TO DO:
Nothing after the line containing "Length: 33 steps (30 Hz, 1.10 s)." belongs in the answer; write out exactly every line from the start of the material up to it, including it.
***
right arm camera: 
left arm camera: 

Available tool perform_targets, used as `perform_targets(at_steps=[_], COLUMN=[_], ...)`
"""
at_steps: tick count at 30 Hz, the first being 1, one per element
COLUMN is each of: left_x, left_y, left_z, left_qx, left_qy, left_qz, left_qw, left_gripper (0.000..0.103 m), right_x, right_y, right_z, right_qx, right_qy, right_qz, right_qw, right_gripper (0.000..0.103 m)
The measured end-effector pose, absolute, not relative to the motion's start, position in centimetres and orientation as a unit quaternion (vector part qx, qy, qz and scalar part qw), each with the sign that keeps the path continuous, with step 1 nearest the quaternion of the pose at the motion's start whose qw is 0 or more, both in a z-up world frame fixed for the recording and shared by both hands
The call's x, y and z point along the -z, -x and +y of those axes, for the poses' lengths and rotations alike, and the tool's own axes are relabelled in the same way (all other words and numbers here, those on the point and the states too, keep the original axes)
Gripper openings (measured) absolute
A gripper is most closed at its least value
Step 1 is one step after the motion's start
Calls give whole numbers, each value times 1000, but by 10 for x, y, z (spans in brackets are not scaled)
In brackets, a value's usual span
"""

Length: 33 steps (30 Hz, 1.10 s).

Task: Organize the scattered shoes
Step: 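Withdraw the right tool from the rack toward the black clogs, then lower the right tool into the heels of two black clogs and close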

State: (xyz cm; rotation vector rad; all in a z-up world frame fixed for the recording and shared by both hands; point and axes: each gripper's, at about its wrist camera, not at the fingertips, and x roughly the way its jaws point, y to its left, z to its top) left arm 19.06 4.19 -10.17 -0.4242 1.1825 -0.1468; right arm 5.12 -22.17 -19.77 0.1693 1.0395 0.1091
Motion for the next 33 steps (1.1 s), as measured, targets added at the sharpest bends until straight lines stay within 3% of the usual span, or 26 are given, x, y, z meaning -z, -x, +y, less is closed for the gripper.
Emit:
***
FINAL ANSWER:
right arm camera: 
left arm camera: 

Available tool perform_targets, used as `perform_targets(at_steps=[_], COLUMN=[_], ...)`
"""
at_steps: tick count at 30 Hz, the first being 1, one per element
COLUMN is each of: left_x, left_y, left_z, left_qx, left_qy, left_qz, left_qw, left_gripper (0.000..0.103 m), right_x, right_y, right_z, right_qx, right_qy, right_qz, right_qw, right_gripper (0.000..0.103 m)
The measured end-effector pose, absolute, not relative to the motion's start, position in centimetres and orientation as a unit quaternion (vector part qx, qy, qz and scalar part qw), each with the sign that keeps the path continuous, with step 1 nearest the quaternion of the pose at the motion's start whose qw is 0 or more, both in a z-up world frame fixed for the recording and shared by both hands
The call's x, y and z point along the -z, -x and +y of those axes, for the poses' lengths and rotations alike, and the tool's own axes are relabelled in the same way (all other words and numbers here, those on the point and the states too, keep the original axes)
Gripper openings (measured) absolute
A gripper is most closed at its least value
Step 1 is one step after the motion's start
Calls give whole numbers, each value times 1000, but by 10 for x, y, z (spans in brackets are not scaled)
In brackets, a value's usual span
"""

Length: 33 steps (30 Hz, 1.10 s).

No additional output is needed.